Istituto Italiano Statale Comprensivo di Barcellona

Italian state school in Barcelona, run directly by the Italian Ministry of Foreign Affairs.


Ages
3 to 18
Founded
1882

Italian state school in Barcelona, run directly by the Italian Ministry of Foreign Affairs. Founded as a private initiative in 1882 by the Italian charitable society Casa degli Italiani, granted state-school status in 1951, and reorganised into a single comprehensive in 2003.

Two sites: the Maria Montessori primary and Edoardo Amaldi lower secondary share a Sarrià building, while the Liceo Scientifico sixth form sits in the historic Pasaje Méndez Vigo in the Eixample. Teaching in Italian throughout, with Spanish, Catalan and English as foreign languages. Pupils sit Italian state exams and follow the Italian curriculum, which gives access to Italian universities without further conversion.

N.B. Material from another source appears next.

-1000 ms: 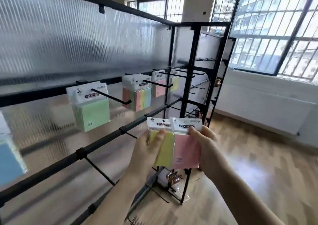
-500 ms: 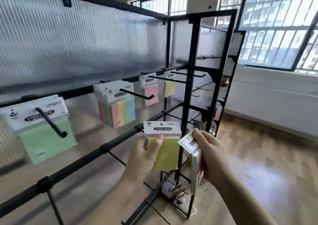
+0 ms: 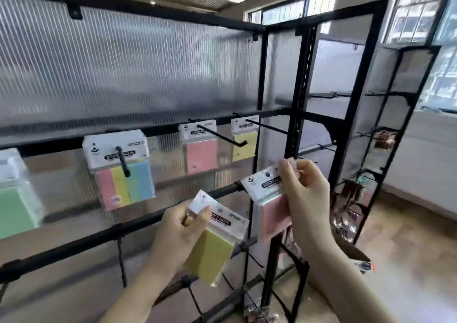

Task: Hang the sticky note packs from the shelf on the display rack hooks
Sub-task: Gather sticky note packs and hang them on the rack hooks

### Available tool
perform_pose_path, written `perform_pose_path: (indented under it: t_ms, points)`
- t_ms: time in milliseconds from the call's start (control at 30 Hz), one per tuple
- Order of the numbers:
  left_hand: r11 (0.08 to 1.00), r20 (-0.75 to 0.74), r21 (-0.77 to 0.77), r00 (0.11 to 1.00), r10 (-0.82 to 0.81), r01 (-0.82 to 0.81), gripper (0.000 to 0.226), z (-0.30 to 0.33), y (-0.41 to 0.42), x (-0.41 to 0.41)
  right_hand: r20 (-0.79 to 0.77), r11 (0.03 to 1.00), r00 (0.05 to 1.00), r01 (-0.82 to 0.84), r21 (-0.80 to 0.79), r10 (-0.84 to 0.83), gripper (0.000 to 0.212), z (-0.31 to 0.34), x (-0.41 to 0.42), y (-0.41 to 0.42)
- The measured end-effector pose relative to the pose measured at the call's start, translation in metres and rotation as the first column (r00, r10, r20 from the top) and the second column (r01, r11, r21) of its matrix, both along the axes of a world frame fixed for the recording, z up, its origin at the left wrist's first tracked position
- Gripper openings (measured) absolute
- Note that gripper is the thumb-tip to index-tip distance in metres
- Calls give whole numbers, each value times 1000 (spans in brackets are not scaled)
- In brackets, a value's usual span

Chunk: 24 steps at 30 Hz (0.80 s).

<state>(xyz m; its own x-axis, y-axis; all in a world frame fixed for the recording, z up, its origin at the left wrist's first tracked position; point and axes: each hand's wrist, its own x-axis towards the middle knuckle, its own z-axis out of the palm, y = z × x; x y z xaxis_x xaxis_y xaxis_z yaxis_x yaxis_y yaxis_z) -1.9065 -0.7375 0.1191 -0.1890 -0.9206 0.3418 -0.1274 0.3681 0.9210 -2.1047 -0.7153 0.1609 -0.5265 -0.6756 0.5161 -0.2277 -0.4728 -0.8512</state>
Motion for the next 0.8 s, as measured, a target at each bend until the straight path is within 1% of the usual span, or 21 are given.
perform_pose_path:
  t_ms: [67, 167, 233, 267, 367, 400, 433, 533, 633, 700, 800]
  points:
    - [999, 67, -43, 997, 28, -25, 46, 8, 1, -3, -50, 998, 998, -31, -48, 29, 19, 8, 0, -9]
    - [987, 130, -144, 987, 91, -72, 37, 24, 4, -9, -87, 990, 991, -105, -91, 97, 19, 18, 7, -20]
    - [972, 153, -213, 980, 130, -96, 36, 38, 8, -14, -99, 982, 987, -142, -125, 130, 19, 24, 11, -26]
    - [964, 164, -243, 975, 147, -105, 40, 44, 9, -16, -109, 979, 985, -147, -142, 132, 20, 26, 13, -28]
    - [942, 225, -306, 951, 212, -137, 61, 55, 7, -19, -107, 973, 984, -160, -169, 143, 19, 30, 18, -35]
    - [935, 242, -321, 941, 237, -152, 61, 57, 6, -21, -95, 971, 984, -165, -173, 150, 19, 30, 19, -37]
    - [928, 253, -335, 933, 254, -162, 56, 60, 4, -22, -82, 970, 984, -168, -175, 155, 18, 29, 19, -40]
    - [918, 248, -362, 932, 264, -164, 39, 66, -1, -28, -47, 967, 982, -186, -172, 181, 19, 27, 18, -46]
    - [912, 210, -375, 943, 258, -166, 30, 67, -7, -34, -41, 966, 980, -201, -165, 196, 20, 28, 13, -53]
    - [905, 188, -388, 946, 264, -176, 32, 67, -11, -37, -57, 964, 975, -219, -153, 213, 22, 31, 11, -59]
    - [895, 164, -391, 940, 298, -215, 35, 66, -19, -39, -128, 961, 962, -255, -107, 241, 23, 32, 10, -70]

Fees are nominal because the school is directly state-run, a significant cost advantage for Italian families on assignment in Barcelona. The honest counterpoint is the building: long-running complaints describe heating problems, dated bathrooms, and limited adaptation for pupils with disabilities. Strong Italian community feel, weak physical plant. The right choice for Italian-speaking families who want continuity with Italy, the wrong choice for families looking for a polished international product.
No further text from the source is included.